- [What the exercise asks] When a line in the data below includes "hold", pick it out and copy it.

- [Data provided]
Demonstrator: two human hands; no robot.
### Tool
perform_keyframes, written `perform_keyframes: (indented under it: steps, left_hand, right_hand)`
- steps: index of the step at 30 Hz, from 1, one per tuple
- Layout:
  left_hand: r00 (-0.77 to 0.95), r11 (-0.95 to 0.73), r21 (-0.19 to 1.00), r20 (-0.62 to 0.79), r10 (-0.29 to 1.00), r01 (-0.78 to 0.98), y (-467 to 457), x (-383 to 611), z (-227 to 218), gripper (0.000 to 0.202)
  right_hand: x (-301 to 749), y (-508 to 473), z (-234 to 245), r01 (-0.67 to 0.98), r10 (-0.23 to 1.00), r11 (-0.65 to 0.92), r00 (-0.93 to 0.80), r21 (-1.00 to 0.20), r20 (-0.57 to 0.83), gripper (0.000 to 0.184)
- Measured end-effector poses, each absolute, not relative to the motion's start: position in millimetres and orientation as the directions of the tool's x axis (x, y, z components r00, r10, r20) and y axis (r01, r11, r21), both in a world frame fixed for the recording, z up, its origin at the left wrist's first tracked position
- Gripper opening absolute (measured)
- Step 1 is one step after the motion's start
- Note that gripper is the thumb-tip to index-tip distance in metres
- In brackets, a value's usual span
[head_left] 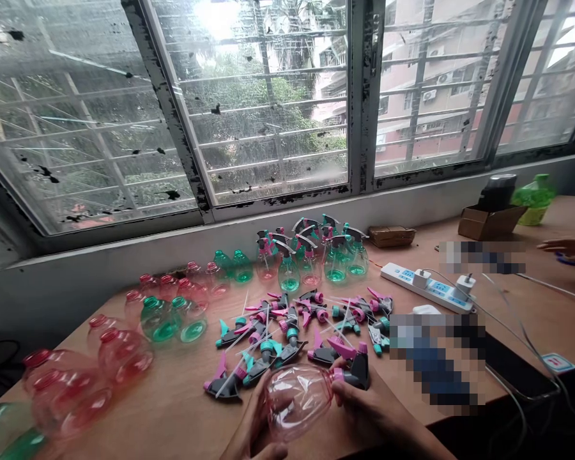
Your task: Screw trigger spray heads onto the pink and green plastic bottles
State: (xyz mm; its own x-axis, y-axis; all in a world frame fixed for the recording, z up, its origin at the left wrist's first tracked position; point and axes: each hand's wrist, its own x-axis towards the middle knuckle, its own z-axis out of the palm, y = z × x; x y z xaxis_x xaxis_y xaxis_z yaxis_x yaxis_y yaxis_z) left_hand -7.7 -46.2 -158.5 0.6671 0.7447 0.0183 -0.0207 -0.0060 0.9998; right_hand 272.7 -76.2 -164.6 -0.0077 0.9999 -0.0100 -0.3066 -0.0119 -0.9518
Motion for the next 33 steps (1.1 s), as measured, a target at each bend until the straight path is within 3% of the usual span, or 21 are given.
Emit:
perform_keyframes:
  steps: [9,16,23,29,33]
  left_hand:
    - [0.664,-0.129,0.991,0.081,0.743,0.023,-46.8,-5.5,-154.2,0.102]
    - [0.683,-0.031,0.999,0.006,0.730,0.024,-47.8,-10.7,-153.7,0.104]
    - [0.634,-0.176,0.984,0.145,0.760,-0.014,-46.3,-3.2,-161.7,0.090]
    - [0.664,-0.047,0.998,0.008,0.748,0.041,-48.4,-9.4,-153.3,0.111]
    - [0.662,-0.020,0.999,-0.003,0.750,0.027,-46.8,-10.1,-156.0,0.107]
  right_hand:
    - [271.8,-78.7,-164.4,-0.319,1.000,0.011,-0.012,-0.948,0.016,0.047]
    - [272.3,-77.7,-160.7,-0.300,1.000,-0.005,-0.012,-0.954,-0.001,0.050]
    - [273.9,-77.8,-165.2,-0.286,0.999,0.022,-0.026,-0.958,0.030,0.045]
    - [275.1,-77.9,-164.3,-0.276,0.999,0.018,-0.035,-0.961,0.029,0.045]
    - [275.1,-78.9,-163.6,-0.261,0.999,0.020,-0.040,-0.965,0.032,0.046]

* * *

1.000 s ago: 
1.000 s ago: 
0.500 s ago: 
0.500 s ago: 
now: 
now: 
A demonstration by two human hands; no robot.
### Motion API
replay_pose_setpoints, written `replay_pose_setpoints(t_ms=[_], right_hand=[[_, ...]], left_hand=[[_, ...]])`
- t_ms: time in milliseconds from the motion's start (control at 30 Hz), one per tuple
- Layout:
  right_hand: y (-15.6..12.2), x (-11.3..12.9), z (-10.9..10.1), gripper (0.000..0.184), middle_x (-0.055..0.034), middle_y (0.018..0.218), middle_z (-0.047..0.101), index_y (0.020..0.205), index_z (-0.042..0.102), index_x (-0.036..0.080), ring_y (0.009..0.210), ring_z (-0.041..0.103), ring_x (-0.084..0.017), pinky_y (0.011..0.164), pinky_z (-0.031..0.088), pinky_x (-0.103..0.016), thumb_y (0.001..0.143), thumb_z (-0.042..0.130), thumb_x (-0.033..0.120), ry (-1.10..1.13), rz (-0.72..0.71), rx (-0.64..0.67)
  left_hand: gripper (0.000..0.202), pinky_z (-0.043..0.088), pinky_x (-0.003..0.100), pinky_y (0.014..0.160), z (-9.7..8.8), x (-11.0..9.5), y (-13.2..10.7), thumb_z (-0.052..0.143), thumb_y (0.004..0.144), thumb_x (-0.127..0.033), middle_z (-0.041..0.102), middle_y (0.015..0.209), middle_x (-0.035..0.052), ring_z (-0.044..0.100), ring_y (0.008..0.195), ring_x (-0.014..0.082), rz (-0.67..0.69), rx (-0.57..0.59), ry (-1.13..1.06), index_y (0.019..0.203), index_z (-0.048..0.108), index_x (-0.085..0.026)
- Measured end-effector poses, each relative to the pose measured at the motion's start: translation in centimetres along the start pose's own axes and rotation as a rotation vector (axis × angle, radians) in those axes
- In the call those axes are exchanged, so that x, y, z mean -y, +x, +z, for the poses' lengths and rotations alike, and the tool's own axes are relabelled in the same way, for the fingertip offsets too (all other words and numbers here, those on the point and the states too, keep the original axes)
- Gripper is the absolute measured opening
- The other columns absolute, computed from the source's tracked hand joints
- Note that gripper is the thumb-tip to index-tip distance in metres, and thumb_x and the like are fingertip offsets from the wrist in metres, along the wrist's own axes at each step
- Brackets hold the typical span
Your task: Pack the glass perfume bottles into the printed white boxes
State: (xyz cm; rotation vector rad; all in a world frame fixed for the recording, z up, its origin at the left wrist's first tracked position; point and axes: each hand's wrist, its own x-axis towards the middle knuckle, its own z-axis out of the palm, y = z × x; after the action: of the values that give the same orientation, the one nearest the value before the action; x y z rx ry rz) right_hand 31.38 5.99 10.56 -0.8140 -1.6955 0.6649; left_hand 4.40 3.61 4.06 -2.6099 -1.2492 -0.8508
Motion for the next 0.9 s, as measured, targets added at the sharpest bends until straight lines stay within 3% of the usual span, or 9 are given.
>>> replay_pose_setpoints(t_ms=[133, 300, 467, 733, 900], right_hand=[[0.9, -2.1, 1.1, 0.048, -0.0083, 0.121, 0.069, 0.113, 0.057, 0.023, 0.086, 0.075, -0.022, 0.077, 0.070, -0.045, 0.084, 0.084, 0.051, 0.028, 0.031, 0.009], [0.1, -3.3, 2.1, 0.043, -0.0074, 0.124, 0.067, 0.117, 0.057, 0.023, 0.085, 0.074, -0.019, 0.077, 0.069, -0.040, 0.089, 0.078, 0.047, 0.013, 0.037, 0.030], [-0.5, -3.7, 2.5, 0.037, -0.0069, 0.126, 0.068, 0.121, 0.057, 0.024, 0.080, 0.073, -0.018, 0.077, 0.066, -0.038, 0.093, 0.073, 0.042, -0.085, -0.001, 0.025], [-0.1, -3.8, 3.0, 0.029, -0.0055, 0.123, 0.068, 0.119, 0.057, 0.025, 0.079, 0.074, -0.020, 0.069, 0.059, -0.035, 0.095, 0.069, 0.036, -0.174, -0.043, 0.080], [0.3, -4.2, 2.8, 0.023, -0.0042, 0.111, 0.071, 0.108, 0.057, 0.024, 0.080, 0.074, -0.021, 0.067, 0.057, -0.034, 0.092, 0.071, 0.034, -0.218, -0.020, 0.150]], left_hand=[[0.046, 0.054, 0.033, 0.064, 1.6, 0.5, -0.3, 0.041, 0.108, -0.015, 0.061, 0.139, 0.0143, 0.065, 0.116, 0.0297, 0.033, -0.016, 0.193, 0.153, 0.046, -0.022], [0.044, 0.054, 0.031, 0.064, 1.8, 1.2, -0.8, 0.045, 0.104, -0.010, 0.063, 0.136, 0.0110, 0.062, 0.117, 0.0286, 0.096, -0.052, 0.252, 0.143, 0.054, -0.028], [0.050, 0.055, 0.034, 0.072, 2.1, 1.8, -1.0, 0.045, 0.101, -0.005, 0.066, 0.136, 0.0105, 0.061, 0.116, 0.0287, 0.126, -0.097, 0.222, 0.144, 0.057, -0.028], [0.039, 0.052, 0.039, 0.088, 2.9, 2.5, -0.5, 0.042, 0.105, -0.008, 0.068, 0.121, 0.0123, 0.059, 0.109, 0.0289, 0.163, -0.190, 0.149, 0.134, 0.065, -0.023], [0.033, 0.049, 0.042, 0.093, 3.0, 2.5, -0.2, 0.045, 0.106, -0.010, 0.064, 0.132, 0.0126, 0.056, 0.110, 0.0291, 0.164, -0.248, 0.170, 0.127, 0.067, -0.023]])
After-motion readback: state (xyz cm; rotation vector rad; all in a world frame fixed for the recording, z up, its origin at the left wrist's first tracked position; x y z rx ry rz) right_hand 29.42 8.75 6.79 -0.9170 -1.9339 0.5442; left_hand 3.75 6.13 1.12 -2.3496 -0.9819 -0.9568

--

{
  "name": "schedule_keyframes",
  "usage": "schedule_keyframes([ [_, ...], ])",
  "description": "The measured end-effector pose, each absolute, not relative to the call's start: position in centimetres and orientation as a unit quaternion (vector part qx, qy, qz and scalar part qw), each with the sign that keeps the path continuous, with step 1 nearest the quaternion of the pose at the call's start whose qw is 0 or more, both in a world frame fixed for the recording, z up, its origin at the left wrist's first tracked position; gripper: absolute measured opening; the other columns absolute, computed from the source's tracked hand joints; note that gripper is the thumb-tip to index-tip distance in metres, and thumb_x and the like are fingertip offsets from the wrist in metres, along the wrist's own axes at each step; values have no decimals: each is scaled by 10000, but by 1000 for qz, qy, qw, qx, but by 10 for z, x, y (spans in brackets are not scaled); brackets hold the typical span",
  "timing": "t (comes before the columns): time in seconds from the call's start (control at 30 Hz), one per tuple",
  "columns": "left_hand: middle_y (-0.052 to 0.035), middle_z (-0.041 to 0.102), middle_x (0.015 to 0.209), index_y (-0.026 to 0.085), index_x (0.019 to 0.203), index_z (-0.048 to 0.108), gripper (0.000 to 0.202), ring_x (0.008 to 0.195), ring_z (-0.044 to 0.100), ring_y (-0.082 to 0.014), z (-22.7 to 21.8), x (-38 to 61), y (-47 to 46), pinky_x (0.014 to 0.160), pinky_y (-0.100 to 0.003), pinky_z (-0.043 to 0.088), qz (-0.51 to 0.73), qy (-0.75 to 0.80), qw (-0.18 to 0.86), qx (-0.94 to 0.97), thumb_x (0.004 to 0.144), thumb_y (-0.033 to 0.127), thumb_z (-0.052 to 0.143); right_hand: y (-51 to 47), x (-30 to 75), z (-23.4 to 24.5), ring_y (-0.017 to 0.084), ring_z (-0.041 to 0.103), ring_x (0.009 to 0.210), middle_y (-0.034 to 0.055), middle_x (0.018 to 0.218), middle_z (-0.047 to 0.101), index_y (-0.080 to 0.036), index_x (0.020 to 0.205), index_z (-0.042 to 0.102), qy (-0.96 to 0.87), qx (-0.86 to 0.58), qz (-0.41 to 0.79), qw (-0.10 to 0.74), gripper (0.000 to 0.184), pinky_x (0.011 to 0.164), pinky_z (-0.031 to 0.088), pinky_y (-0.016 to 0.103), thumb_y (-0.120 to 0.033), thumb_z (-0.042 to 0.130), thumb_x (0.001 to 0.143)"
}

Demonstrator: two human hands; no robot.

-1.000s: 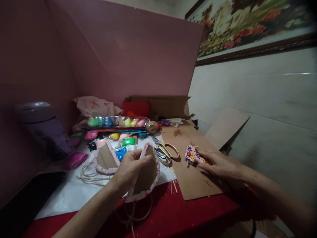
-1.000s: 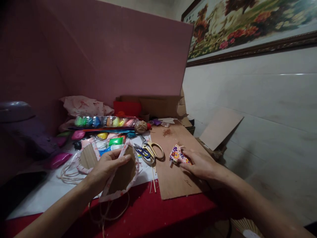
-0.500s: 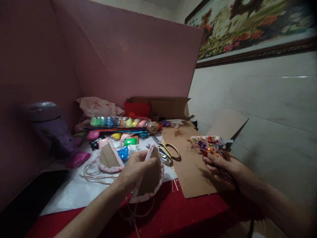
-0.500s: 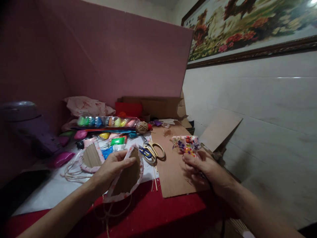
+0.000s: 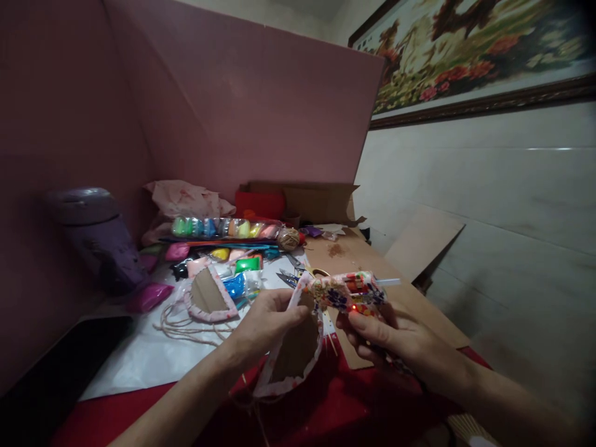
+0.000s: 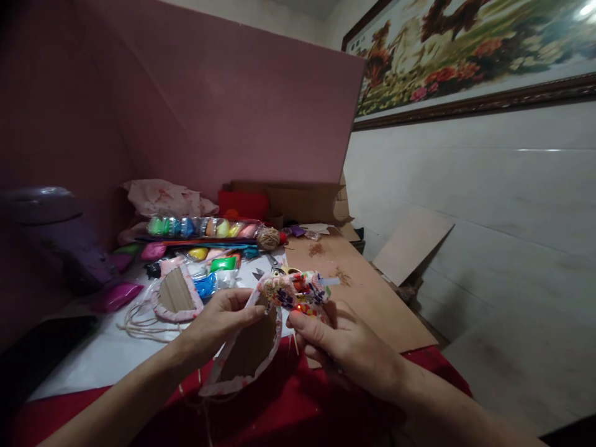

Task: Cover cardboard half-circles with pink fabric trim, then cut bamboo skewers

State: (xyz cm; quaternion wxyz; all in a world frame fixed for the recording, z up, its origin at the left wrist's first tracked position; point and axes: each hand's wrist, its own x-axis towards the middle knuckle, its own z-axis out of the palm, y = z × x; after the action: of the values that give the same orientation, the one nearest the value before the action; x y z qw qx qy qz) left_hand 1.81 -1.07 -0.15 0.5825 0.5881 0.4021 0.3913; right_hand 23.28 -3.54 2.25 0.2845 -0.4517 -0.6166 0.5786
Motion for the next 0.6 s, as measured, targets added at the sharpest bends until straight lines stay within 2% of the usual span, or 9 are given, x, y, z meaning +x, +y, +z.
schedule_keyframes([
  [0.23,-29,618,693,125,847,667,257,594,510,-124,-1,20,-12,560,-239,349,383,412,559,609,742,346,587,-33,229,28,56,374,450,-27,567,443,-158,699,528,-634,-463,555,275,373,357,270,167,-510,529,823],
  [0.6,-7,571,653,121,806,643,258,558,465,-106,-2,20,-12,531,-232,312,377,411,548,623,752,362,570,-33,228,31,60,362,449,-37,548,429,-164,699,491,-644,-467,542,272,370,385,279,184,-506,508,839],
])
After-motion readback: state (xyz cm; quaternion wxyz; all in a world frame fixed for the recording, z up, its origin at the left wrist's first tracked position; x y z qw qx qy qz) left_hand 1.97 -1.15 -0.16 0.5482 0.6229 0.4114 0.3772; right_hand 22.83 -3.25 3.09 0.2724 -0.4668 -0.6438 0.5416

- [Output of the exercise]
- Brackets hold the typical span
  "description": "The measured end-effector pose, each absolute, not relative to the call's start: position in centimetres and orientation as a unit quaternion (vector part qx, qy, qz and scalar part qw), each with the sign that keeps the path continuous, with step 1 nearest the quaternion of the pose at the call's start whose qw is 0 or more, both in a world frame fixed for the recording, z up, its origin at the left wrist's first tracked position; gripper: absolute measured opening; the other columns absolute, computed from the source's tracked hand joints; note that gripper is the thumb-tip to index-tip distance in metres, and thumb_x and the like are fingertip offsets from the wrist in metres, along the wrist's own axes at each step; values have no decimals: each is scaled by 10000, but by 1000 for qz, qy, qw, qx, but by 10 for z, x, y (spans in brackets are not scaled); brackets hold the typical span",

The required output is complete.